Nothing but a number should be given: how many lines in the entries below include the string "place".

# # #

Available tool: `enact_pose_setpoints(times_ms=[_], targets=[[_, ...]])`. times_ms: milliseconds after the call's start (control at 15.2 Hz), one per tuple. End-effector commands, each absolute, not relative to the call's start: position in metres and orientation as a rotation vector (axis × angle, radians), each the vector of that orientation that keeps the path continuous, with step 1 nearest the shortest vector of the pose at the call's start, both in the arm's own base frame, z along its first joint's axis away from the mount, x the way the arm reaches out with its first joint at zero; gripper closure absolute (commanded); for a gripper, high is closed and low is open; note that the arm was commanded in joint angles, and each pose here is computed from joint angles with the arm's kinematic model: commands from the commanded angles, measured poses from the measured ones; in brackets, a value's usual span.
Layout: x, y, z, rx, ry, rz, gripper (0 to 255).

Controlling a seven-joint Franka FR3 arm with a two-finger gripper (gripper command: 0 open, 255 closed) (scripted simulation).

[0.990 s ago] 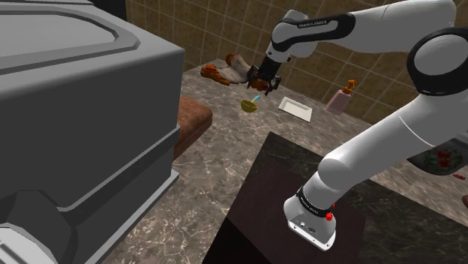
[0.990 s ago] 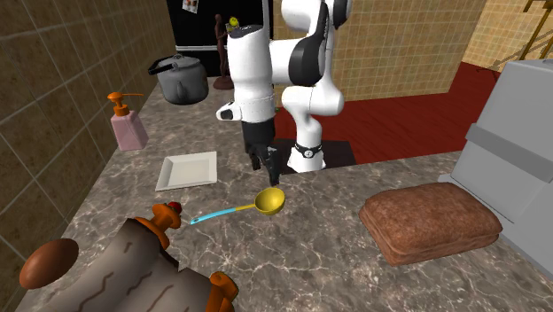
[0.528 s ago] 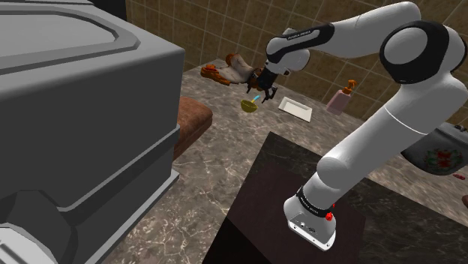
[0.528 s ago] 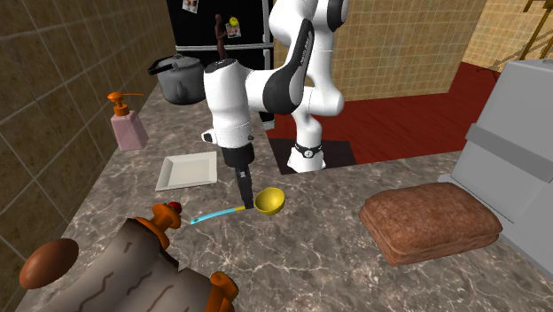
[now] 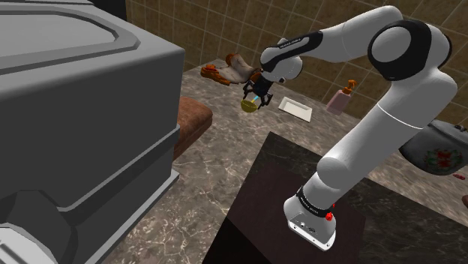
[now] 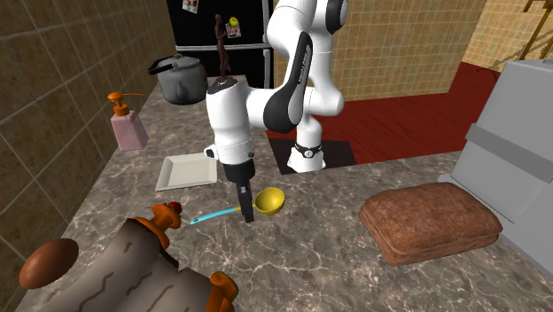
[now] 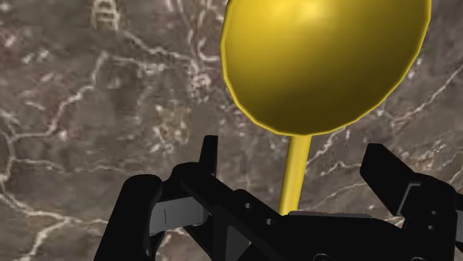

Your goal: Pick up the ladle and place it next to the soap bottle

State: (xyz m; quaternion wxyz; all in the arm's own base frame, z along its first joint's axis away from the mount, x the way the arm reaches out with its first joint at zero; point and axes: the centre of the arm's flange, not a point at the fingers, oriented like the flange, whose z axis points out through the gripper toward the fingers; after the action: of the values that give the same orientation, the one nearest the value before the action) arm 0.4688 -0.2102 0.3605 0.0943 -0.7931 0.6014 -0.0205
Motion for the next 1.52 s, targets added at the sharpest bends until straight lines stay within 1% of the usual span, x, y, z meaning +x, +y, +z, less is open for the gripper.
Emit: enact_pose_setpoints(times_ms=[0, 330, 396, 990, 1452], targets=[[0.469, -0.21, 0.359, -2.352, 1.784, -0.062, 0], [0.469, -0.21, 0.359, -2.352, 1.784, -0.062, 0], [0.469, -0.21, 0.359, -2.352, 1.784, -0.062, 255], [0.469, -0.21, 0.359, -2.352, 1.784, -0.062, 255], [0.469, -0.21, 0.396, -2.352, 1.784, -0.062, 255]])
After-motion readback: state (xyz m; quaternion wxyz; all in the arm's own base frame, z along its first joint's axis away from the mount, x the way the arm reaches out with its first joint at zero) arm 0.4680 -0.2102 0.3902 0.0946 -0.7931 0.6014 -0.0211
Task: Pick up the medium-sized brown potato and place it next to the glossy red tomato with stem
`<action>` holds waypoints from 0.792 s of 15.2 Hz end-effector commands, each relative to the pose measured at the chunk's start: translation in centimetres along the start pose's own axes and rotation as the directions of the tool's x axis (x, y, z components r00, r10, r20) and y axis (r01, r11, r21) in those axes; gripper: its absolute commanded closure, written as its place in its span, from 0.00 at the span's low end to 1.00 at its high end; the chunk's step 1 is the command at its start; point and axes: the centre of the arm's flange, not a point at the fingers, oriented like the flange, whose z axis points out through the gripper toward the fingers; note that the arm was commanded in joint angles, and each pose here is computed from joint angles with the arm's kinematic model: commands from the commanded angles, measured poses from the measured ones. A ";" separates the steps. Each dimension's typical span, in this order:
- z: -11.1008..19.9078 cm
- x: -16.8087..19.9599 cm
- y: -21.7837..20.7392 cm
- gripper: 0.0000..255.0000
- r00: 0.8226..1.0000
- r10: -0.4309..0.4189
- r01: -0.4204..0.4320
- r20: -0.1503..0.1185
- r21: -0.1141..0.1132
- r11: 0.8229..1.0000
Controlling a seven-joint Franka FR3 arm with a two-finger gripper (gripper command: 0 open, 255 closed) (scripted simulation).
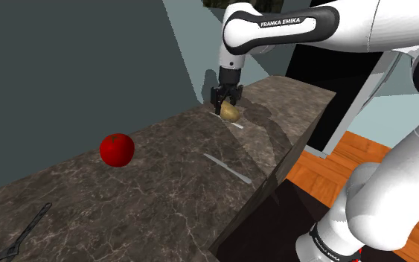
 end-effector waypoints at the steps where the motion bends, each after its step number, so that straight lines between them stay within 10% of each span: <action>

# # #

* Response to the exercise
3